Also in theaters

Ratings based on four-star system.
‘The Box’
Rated PG-13
?
Cameron Diaz and James Marsden have a moral dilemma: Press a button on a mysterious container and they’ll get $1 million, but someone they don’t know will die. What button, on whose box, did writer-director Richard Kelly push to get the money to make this awful, preposterous thriller? Diaz and Marsden play a couple offered the box, button and deal described above by a grotesquely disfigured stranger (Frank Langella). Adapting this mess from a Richard Matheson story that was the basis of a 1980s “Twilight Zone” episode, Kelly roams ponderously beyond that tale’s snappy ending, into an installment of “The X-Files” in its post-Mulder death throes, when the show turned to rot. Kelly piles on government conspiracies, abductions, mobs of automatons controlled by forces beyond human comprehension. The hammy dialogue and hammier performances eventually start to provoke laughs as the movie shambles toward its overdue demise.
‘A Christmas Carol’
Rated PG
??
The time, not just the season, is ripe for a new version of “A Christmas Carol.” When Charles Dickens wrote his classic story, it was a cautionary tale to greedy capitalists of the 19th century (Scrooge recalls his deceased partner, Jacob Marley, as “a good man of business.”). Dickens’ story is about as sturdy a one as we’ve got — it would be nearly impossible to mar what might be the finest ghost story this side of “Hamlet.” Unfortunately, our 2009 version is defined only by its technology. Animated in 3-D, Disney’s “A Christmas Carol,” directed by Robert Zemeckis, suffocates from its design. Despite (or because of) Zemeckis’ approach to using performance-capture animation, the film comes off oddly inanimate. Jim Carrey, playing not just Scrooge but the three ghosts who visit him, clearly has the zest and range for the parts. But he — like the rest of the cast, including Gary Oldman, Colin Firth and Cary Elwes — struggles to break through the film’s excessive wizardry.
‘The Fourth Kind’
Rated PG-13
?
This flat-lining, alien-abduction thriller offers a close encounter that buries an interesting idea under a barrage of gimmicky, carnival-like hokum. The movie’s unwieldy mix of degraded pseudo-documentary footage and “Unsolved Mystery”-style re-enactments is as unconvincing as it is distancing. In a sleep-inducing performance, Milla Jovovich plays an actress re-enacting an Alaska psychologist’s research into patients’ reports of strange phenomena. Writer-director Olatunde Osunsanmi presents these events in split-screen fashion with the “real,” raw videotaped footage of patients’ recollections playing side-by-side with the actors’ reconstructions. Osunsanmi invests so much time and energy trying to convince the audience of the events’ veracity that he forgets to create even a rudimentary sense of tension. His split-screen divide between “reality” and “re-enactment” is almost as distracting as composer Atli Orvarsson’s boom-boom score.

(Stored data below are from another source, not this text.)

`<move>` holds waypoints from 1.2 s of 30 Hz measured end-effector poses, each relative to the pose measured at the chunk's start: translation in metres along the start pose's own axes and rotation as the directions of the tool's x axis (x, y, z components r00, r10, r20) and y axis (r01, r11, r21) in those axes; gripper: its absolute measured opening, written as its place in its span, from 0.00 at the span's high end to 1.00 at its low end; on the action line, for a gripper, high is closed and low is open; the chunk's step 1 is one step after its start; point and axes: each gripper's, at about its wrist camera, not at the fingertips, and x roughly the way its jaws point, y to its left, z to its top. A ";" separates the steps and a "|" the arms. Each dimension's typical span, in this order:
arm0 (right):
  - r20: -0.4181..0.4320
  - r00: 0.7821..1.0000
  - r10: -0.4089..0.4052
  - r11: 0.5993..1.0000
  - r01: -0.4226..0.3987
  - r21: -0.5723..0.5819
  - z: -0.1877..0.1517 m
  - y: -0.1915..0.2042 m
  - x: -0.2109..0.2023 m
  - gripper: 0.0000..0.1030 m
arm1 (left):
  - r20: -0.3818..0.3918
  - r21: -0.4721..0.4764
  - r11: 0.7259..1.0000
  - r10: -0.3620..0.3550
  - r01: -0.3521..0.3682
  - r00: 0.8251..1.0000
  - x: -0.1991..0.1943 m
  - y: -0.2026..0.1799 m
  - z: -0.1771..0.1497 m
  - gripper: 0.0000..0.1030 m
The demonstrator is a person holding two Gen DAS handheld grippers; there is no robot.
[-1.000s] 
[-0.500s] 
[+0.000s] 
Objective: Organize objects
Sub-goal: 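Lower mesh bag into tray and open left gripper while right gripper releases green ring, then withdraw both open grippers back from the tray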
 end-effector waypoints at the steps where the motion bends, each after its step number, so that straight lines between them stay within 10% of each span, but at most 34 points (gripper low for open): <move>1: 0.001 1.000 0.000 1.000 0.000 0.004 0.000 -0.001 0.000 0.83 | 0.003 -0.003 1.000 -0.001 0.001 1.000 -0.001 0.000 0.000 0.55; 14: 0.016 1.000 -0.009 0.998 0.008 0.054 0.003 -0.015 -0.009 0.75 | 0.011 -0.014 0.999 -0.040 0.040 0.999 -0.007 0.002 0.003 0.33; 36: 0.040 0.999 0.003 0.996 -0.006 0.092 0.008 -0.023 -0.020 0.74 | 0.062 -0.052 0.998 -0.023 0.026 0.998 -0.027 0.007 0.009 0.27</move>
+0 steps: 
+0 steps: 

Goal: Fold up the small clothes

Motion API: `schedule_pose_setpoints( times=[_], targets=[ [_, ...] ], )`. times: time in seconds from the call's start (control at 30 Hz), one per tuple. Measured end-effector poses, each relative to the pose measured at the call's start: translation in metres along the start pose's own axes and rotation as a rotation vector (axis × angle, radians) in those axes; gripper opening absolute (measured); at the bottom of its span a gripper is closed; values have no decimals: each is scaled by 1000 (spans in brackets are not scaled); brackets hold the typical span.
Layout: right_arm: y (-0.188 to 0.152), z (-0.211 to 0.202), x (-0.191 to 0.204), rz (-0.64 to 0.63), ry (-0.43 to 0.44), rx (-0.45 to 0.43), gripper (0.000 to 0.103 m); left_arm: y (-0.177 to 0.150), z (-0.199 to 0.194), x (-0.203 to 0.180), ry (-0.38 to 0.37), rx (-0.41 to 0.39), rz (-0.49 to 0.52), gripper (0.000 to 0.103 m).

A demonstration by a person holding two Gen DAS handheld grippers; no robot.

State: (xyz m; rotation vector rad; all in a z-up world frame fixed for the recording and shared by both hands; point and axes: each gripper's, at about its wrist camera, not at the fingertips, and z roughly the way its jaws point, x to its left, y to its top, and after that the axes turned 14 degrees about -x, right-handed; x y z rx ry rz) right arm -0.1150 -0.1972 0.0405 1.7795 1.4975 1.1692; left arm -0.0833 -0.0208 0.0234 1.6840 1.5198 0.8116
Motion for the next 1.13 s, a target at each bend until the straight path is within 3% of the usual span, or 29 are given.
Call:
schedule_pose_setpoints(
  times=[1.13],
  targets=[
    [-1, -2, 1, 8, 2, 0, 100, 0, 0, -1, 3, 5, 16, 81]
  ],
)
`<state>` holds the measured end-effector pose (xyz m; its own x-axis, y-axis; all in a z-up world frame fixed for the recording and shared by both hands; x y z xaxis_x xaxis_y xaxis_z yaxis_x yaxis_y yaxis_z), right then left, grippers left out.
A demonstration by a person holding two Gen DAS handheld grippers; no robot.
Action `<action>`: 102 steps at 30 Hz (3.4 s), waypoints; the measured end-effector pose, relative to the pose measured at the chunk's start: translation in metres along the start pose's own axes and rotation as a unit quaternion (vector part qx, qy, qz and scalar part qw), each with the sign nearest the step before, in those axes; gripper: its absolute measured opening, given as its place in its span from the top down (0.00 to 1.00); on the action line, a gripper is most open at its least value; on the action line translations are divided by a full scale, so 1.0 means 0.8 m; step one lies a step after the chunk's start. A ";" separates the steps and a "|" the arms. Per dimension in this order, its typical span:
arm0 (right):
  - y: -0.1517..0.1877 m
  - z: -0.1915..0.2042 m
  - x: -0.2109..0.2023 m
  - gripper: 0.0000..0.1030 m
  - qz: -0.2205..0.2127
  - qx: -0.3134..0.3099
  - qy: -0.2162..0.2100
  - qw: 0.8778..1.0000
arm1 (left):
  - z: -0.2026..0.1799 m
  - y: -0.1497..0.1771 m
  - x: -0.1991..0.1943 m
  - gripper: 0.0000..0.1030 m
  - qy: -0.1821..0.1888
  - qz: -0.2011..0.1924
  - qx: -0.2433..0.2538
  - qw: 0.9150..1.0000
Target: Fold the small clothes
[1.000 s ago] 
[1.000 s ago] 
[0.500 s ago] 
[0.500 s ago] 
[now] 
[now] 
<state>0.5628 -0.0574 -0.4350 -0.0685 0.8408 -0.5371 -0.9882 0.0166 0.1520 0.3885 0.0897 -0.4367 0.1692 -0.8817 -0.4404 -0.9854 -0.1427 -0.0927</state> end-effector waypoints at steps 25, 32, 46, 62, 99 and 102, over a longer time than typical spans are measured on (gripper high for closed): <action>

‘The Men Who Stare at Goats’
Rated R
?? 1/2
A fun tone is undermined by disjointed storytelling in George Clooney and producing partner Grant Heslov’s romp based on Jon Ronson’s amusing nonfiction book about the U.S. military’s research into psychic warfare and espionage. First-time director Heslov crafts a hit-and-miss fictional narrative ornamented with some of the brighter anecdotes Ronson uncovered about efforts to create warrior monks who try to walk through walls or glare animals to death. Clooney plays a prodigy of this New Age militarism, with Jeff Bridges as his Dude-like mentor, Kevin Spacey as a psychic rival and Ewan McGregor as a reporter uncovering the story amid the war in Iraq. The movie opens with the promise of a Catch-22 or Strangelove-style satire, but while it maintains much of the book’s drolly incredulous spirit, the dots of absurdity just don’t connect that well. With “Star Wars” vet McGregor on hand, the repeated Jedi knight references are jarring.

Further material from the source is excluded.